+++ Data records

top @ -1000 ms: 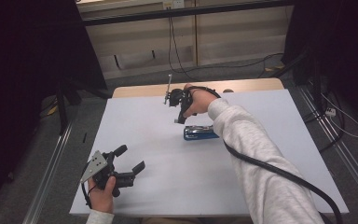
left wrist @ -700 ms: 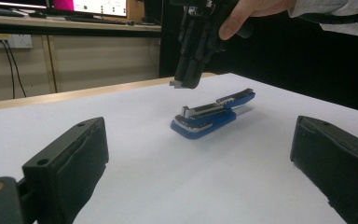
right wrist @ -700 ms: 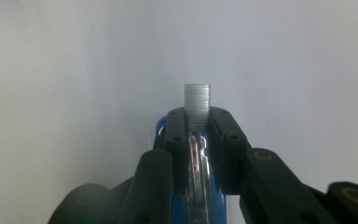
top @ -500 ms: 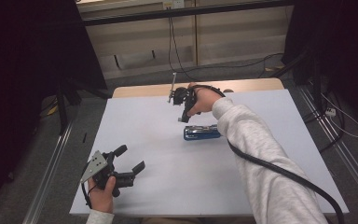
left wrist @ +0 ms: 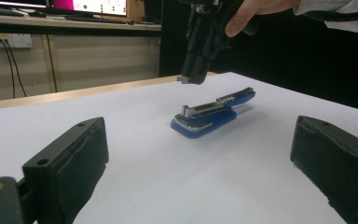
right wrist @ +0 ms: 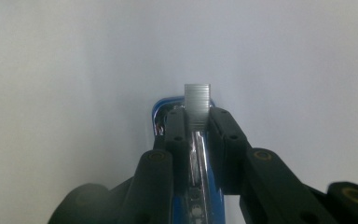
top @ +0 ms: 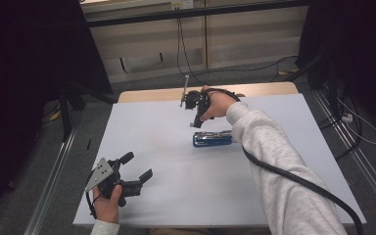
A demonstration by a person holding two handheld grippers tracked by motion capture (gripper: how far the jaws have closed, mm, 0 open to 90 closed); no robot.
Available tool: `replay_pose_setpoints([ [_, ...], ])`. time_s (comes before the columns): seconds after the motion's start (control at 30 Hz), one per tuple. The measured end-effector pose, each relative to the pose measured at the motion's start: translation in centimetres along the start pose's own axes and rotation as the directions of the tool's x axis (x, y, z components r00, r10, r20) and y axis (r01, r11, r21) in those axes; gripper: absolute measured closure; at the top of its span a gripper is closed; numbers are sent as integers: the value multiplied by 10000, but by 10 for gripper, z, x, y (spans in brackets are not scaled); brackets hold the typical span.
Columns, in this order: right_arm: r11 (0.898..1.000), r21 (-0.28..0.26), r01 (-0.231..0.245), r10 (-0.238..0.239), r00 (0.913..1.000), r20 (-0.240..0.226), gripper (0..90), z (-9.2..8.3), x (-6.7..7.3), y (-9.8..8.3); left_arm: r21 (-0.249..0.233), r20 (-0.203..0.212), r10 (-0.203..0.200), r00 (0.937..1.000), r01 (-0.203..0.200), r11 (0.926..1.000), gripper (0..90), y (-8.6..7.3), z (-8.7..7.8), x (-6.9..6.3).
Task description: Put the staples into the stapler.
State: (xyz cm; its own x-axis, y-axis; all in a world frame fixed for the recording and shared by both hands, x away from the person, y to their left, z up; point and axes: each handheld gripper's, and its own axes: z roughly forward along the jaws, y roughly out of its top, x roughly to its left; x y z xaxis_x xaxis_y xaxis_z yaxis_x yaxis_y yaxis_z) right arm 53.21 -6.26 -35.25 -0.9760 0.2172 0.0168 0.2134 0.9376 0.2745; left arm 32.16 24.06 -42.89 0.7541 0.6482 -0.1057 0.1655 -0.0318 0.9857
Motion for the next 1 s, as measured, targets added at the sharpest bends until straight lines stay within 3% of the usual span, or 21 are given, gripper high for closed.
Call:
replay_pose_setpoints([
  [0.47, 9999, 148, -63, 61, 9999, 81, 789, -4, -1, -10, 96, 63, 19, 10000, -20, 10000, 42, 0, 1, -1],
  [1.0, 9996, -48, -264, 265, 9996, 95, 789, -7, -3, -21, 107, 37, -38, 10000, 37, 9999, 42, 0, 1, -1],
])
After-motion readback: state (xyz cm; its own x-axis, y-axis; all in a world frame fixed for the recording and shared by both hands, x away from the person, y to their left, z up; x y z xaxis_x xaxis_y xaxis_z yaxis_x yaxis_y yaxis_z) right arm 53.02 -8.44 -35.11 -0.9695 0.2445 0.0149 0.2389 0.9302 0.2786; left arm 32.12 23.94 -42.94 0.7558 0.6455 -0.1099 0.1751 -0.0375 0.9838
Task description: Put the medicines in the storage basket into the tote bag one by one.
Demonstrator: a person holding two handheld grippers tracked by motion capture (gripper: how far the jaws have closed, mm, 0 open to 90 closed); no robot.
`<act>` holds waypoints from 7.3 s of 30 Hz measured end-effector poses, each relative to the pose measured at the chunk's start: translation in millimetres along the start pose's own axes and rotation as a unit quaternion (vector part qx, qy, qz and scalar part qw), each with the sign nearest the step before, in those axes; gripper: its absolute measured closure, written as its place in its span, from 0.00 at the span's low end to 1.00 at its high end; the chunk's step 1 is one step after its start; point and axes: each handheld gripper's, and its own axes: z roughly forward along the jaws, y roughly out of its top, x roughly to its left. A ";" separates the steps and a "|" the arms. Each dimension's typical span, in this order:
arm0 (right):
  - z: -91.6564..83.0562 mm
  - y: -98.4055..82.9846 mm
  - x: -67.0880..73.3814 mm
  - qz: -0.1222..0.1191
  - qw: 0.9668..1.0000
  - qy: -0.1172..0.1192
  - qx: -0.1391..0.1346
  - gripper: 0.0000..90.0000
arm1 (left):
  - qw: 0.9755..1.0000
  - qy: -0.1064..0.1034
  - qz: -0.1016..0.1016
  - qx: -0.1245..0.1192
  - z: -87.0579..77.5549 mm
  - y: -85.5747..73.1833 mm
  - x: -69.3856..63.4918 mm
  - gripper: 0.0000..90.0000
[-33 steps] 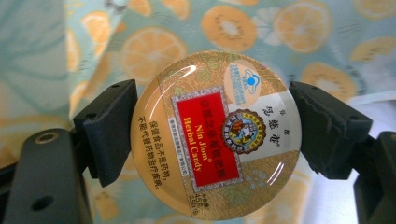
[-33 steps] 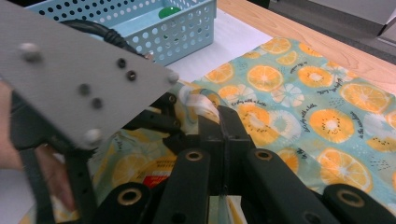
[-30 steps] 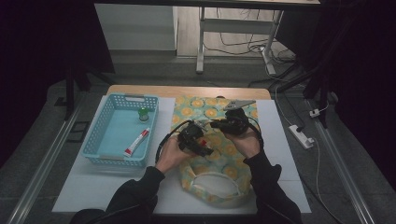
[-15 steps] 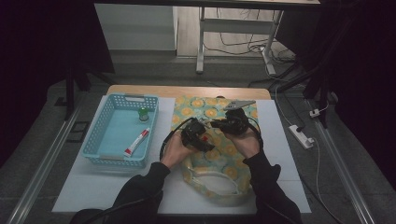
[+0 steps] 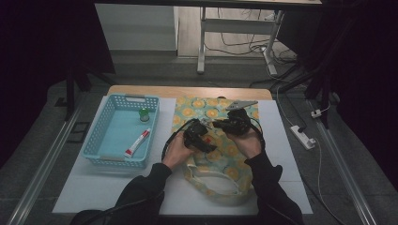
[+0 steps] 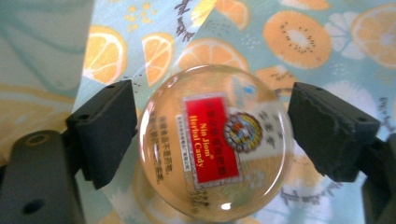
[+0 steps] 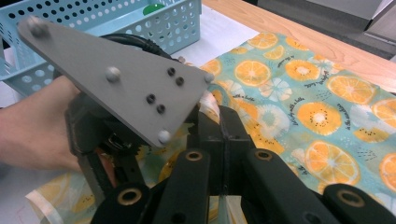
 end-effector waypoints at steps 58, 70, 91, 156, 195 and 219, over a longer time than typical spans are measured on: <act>-4.4 0.6 0.6 -0.008 1.000 0.007 -0.003 1.00 | 0.995 -0.042 -0.049 -0.074 -120.7 -58.4 3.3 0.00; -4.6 0.5 1.1 -0.010 1.000 0.006 -0.004 1.00 | 0.994 -0.014 -0.082 -0.065 -140.2 -73.7 13.1 0.00; -4.8 1.1 3.3 -0.015 1.000 0.010 -0.002 1.00 | 0.988 0.084 -0.120 -0.054 -174.6 -101.5 40.5 0.00; -2.3 0.3 3.1 -0.016 1.000 0.010 0.002 1.00 | 0.964 0.121 -0.176 0.158 -131.2 -135.5 98.4 0.77; -4.3 1.6 3.3 -0.020 1.000 0.008 0.000 1.00 | 0.973 0.138 -0.180 0.040 -170.2 -126.1 87.4 0.80; -6.8 2.0 1.9 -0.019 1.000 0.004 -0.004 1.00 | 0.981 0.124 -0.146 -0.028 -202.8 -106.0 61.6 0.80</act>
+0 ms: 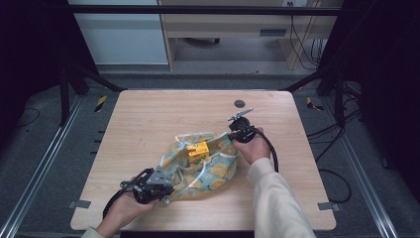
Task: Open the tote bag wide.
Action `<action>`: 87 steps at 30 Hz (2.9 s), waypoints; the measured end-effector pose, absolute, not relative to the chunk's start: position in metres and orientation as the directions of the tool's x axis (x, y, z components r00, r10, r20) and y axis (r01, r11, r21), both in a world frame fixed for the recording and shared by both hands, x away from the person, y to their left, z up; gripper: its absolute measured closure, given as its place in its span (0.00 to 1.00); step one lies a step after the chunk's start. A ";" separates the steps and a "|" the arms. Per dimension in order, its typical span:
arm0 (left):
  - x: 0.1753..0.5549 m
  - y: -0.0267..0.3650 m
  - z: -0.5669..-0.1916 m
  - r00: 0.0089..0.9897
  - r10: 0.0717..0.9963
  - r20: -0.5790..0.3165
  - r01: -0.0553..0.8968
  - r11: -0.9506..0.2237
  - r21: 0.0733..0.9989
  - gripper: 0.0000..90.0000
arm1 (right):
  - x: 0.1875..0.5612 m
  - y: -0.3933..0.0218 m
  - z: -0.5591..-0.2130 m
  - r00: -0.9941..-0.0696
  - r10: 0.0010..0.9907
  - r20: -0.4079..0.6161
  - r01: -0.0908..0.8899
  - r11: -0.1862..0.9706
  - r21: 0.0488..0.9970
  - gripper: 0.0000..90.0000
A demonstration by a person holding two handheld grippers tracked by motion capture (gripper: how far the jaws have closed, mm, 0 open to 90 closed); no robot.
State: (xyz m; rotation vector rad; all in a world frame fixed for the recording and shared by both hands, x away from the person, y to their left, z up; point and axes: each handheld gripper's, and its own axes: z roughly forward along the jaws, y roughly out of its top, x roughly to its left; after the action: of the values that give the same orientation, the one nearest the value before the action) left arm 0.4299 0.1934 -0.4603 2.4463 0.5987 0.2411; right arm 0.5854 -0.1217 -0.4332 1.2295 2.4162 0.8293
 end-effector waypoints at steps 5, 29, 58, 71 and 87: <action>0.429 0.193 -0.462 0.884 0.465 0.033 0.360 -0.726 0.585 0.98 | 0.585 -0.126 -0.441 -0.579 0.816 0.000 0.647 0.459 0.608 0.98; 0.418 0.191 -0.469 0.900 0.434 0.035 0.342 -0.755 0.559 0.97 | 0.588 -0.129 -0.456 -0.562 0.827 -0.013 0.667 0.462 0.585 0.95; 0.414 0.198 -0.434 0.822 0.565 0.070 0.381 -0.637 0.670 0.30 | 0.516 -0.139 -0.383 -0.574 0.817 -0.054 0.509 0.407 0.758 0.15; 0.450 0.204 -0.406 0.811 0.575 0.111 0.379 -0.659 0.650 0.23 | 0.473 -0.135 -0.368 -0.641 0.763 -0.083 0.442 0.455 0.773 0.17; 0.510 0.186 -0.399 0.799 0.578 0.167 0.371 -0.692 0.619 0.26 | 0.461 -0.119 -0.400 -0.680 0.731 -0.056 0.459 0.483 0.746 0.17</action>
State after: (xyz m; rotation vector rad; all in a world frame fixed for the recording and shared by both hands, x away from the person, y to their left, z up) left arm 0.5096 0.1861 -0.3988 2.4057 0.7006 0.4735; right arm 0.4614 -0.1187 -0.3996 0.9964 2.3671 1.0273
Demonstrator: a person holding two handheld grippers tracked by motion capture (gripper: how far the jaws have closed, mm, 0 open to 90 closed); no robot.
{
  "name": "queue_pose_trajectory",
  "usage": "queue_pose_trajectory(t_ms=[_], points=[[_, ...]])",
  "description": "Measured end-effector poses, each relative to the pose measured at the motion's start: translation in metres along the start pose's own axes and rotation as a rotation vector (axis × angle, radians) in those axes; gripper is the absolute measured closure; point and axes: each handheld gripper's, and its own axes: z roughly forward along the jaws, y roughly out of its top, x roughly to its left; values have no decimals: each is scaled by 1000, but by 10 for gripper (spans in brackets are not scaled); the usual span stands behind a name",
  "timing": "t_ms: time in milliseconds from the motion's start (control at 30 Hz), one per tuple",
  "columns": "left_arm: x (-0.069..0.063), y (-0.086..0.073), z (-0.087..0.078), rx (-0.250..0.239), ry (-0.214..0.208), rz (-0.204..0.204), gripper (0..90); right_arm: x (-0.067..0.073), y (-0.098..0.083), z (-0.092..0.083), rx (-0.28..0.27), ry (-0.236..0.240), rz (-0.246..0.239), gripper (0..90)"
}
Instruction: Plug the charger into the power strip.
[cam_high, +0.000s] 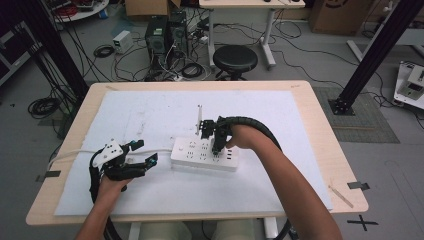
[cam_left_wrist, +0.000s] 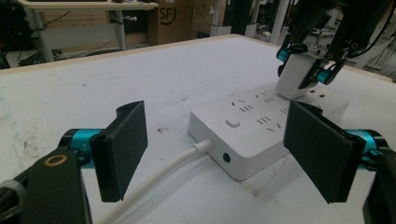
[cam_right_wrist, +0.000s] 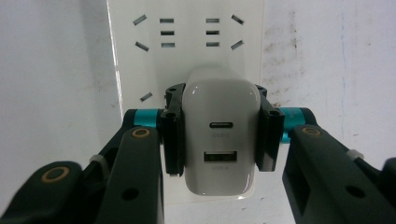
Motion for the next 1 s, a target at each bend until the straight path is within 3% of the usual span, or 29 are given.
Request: queue_pose_trajectory(t_ms=[367, 700, 767, 967, 1000], points=[[1, 0, 0, 2, 2, 0, 218, -5, 0, 2, 1, 32, 31, 637], [0, 0, 3, 0, 0, 0, 218, -4, 5, 6, 25, 28, 34, 638], [-1, 1, 2, -6, 1, -4, 218, -5, 4, 7, 14, 39, 53, 637], [-1, 2, 0, 1, 3, -4, 218, -7, 1, 6, -5, 42, 37, 633], [-1, 2, 0, 2, 1, -3, 218, -7, -1, 6, -28, 46, 39, 631]])
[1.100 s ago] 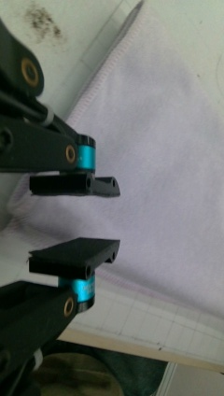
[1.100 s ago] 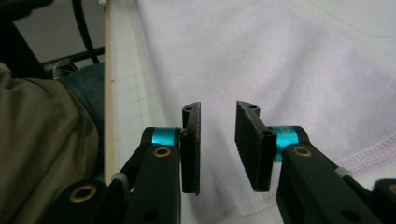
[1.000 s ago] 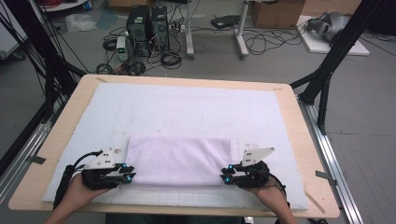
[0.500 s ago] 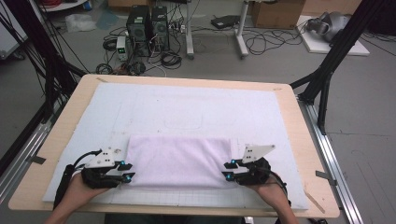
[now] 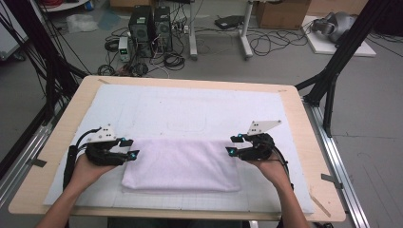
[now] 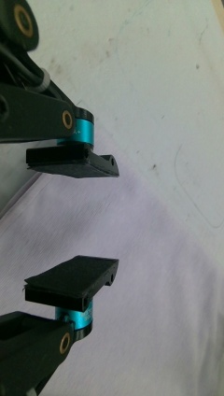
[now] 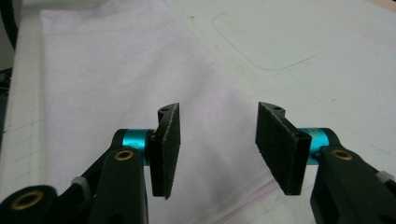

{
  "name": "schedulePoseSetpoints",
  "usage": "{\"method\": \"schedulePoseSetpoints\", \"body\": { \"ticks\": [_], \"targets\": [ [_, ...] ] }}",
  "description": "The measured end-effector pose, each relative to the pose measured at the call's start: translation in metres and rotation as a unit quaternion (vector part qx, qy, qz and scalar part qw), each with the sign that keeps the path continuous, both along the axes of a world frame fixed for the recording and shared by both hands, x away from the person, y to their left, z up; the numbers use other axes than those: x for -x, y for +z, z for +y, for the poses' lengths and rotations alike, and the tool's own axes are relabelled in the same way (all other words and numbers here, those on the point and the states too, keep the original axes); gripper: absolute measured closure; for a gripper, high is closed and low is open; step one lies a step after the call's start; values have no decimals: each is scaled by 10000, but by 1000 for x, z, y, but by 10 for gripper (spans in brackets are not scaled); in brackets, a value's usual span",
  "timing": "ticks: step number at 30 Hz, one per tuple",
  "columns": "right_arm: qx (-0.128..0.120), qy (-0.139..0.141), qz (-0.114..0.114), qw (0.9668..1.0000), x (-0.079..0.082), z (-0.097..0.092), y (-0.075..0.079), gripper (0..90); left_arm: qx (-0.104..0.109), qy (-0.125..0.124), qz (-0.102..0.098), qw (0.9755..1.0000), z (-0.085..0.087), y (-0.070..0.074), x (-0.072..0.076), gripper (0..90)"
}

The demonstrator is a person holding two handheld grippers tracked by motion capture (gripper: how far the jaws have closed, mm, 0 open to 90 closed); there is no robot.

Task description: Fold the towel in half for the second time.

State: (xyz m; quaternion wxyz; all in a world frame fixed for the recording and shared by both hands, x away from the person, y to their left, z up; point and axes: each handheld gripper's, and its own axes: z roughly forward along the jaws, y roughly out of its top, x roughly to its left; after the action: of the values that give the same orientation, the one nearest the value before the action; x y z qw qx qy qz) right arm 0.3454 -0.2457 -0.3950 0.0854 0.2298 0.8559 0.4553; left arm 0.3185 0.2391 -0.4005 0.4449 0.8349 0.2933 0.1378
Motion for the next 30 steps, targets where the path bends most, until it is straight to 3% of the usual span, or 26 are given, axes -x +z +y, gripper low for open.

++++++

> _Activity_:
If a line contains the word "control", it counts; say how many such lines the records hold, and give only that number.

> _Written response_:
2